No doubt that's because, if it's true, it's just some more bad apples, because when the chips are down, the problem is not the Administration, but our troops. Pay no attention to that Senate bipartisan report assigning the responsibility, not to our troops, but George W. Bush (and issued without a single dissent). And besides, it's not torture. It's "torture". And besides, what is torture anyway? And besides, they deserve it. And even if the victim was innocent, you have to expect collateral damage sometimes. And the Church used to allow torture, you know. And Fr. Brian Harrison's
hair-splitting attempts to find wiggle room for torture constitute magisterial proof that I can safely ignore Veritatis Splendor because only Magisterial Fundamentalists take it for what it actually says. And besides supporting the troops means supporting George Bush when he orders them to do commit war crimes and then leaves them to twist in the wind.

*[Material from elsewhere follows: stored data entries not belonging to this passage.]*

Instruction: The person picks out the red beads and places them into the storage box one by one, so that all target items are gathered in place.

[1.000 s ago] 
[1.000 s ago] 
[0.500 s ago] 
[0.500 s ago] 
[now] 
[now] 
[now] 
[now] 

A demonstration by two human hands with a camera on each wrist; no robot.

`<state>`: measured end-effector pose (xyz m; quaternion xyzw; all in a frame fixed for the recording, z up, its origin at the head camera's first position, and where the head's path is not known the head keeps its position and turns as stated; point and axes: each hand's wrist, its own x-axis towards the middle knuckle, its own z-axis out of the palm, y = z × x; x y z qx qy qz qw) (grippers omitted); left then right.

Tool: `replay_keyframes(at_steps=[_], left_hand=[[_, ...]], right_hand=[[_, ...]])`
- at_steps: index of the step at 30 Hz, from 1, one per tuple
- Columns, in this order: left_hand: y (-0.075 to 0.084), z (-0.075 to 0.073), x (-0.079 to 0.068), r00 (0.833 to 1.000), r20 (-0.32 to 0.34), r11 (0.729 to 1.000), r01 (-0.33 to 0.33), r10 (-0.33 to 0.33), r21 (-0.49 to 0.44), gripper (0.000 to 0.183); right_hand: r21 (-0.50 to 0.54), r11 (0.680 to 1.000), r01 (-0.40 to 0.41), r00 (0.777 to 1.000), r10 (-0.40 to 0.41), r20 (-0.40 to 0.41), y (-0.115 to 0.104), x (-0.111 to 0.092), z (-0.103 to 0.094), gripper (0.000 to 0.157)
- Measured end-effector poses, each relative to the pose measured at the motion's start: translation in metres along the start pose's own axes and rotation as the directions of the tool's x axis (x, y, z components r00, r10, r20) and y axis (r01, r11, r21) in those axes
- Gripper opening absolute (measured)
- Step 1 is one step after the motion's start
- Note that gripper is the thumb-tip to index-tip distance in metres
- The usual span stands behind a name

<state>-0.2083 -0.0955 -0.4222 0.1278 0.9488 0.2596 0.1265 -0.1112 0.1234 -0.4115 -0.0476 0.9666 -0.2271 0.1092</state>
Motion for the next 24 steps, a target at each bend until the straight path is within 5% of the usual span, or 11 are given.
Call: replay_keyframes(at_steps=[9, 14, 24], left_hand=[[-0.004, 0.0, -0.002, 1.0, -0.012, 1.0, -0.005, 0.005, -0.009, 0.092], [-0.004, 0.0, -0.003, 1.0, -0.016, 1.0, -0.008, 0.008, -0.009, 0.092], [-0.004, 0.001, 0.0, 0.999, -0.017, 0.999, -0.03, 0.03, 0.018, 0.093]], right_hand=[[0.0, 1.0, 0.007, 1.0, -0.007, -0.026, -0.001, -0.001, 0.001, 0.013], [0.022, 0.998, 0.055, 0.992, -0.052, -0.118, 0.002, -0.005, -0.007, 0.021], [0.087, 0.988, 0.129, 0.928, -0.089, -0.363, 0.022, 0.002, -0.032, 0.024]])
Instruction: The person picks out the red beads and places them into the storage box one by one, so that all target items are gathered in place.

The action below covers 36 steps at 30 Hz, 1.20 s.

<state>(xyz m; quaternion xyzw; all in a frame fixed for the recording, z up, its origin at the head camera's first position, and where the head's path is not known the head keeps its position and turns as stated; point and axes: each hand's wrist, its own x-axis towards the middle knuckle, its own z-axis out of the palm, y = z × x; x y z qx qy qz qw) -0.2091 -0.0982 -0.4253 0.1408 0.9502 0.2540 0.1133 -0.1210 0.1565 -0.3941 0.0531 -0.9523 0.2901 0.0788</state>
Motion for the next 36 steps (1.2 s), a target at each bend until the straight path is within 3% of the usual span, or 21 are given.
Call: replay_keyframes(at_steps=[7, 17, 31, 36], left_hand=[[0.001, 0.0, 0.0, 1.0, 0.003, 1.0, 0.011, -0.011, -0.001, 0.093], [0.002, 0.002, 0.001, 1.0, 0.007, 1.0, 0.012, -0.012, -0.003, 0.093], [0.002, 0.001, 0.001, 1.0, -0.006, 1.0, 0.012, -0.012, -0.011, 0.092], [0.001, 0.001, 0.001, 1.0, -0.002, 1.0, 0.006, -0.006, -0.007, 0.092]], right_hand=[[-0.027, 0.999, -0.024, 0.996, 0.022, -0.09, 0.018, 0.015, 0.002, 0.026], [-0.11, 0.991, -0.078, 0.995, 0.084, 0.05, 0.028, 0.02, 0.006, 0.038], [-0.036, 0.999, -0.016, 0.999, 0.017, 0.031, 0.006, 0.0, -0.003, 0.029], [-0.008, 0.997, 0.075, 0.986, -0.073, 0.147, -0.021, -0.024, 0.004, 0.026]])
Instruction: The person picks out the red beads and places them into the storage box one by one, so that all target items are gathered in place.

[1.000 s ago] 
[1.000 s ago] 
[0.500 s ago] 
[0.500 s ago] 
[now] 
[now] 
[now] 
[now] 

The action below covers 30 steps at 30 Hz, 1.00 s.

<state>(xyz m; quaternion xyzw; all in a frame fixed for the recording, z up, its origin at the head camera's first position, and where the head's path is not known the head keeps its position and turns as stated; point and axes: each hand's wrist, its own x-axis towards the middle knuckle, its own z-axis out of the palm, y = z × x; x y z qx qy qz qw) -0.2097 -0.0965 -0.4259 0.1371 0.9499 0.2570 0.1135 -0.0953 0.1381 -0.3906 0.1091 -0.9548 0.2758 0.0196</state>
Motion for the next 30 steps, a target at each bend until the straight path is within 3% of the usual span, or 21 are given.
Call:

And besides, the military fought back against Bush/Cheney/Rumsfeld policies so that only the CIA can do this stuff (which is by no means wrong, or is wrong but effective, or is "tough" or was "meant well" even though, in hindsight it might have been a little, you know, evil.)
I have two brothers who served in the Air Force and a number of friends who are either in the military or vets. I honor their service and their sacrifice with all my heart. It is precisely because I do so that I am outraged and must speak when men like George Bush and Dick "
Other Priorities" Cheney organize systematic war crimes, command men and women low in the chain of command to carry them out, and then betray them and call them criminals for doing what the Administration wanted. It is no small part of the bizarreness of the Rubber Hose Right that it is critics of this Machiavellian dealing and not the Administration who are told they "hate the troops." Of all the people involved in this sorry spectacle, the least culpable are probably people like Lynddie England.
And of all the unsung heros of this war, not the least are the guys in the Pentagon who resisted Bush/Cheney's attempt to rewrite the Army Field Manual so that they could make it easier to do what they ordered done at places like Abu Ghraib.